## [AIM OF THE TASK]
Although the data below contains pictures, please reproduce only its words, exactly.

## [DATASET EXTRACT]

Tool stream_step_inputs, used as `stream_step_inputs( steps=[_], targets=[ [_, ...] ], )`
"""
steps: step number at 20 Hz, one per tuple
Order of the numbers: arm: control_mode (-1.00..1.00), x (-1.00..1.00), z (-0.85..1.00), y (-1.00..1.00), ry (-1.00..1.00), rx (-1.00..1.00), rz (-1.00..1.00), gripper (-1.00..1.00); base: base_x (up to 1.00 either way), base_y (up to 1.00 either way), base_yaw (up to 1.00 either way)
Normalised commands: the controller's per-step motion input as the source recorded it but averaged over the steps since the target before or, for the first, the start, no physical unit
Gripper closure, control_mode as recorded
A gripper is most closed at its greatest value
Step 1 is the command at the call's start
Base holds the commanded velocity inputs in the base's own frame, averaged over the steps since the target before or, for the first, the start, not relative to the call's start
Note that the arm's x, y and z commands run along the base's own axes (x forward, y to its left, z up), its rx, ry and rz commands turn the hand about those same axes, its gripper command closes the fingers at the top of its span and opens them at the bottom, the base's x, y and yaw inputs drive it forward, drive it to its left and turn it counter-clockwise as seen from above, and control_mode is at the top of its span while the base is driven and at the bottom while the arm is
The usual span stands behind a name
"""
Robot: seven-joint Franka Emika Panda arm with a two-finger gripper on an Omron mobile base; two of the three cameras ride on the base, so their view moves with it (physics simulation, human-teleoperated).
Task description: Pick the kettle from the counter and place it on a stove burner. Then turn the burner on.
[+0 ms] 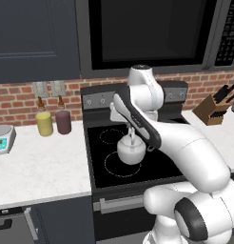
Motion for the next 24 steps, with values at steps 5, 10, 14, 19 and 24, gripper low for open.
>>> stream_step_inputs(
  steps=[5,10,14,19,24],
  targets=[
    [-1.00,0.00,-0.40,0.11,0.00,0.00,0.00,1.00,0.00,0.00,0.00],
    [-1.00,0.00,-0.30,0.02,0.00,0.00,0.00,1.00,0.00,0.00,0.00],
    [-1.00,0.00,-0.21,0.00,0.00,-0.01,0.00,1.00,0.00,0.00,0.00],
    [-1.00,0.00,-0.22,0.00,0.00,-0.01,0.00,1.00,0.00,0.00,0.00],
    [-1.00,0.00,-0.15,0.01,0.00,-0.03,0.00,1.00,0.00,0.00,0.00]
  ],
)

## [TASK ANSWER]
Tool stream_step_inputs, used as `stream_step_inputs( steps=[_], targets=[ [_, ...] ], )`
"""
steps: step number at 20 Hz, one per tuple
Order of the numbers: arm: control_mode (-1.00..1.00), x (-1.00..1.00), z (-0.85..1.00), y (-1.00..1.00), ry (-1.00..1.00), rx (-1.00..1.00), rz (-1.00..1.00), gripper (-1.00..1.00); base: base_x (up to 1.00 either way), base_y (up to 1.00 either way), base_yaw (up to 1.00 either way)
Normalised commands: the controller's per-step motion input as the source recorded it but averaged over the steps since the target before or, for the first, the start, no physical unit
Gripper closure, control_mode as recorded
A gripper is most closed at its greatest value
Step 1 is the command at the call's start
Base holds the commanded velocity inputs in the base's own frame, averaged over the steps since the target before or, for the first, the start, not relative to the call's start
Note that the arm's x, y and z commands run along the base's own axes (x forward, y to its left, z up), its rx, ry and rz commands turn the hand about those same axes, its gripper command closes the fingers at the top of its span and opens them at the bottom, the base's x, y and yaw inputs drive it forward, drive it to its left and turn it counter-clockwise as seen from above, and control_mode is at the top of its span while the base is driven and at the bottom while the arm is
The usual span stands behind a name
"""
Robot: seven-joint Franka Emika Panda arm with a two-finger gripper on an Omron mobile base; two of the three cameras ride on the base, so their view moves with it (physics simulation, human-teleoperated).
Task description: Pick the kettle from the counter and place it on a stove burner. Then turn the burner on.
[+0 ms] 
Motion for the next 24 steps, with values at steps 5, 10, 14, 19 and 24, gripper low for open.
>>> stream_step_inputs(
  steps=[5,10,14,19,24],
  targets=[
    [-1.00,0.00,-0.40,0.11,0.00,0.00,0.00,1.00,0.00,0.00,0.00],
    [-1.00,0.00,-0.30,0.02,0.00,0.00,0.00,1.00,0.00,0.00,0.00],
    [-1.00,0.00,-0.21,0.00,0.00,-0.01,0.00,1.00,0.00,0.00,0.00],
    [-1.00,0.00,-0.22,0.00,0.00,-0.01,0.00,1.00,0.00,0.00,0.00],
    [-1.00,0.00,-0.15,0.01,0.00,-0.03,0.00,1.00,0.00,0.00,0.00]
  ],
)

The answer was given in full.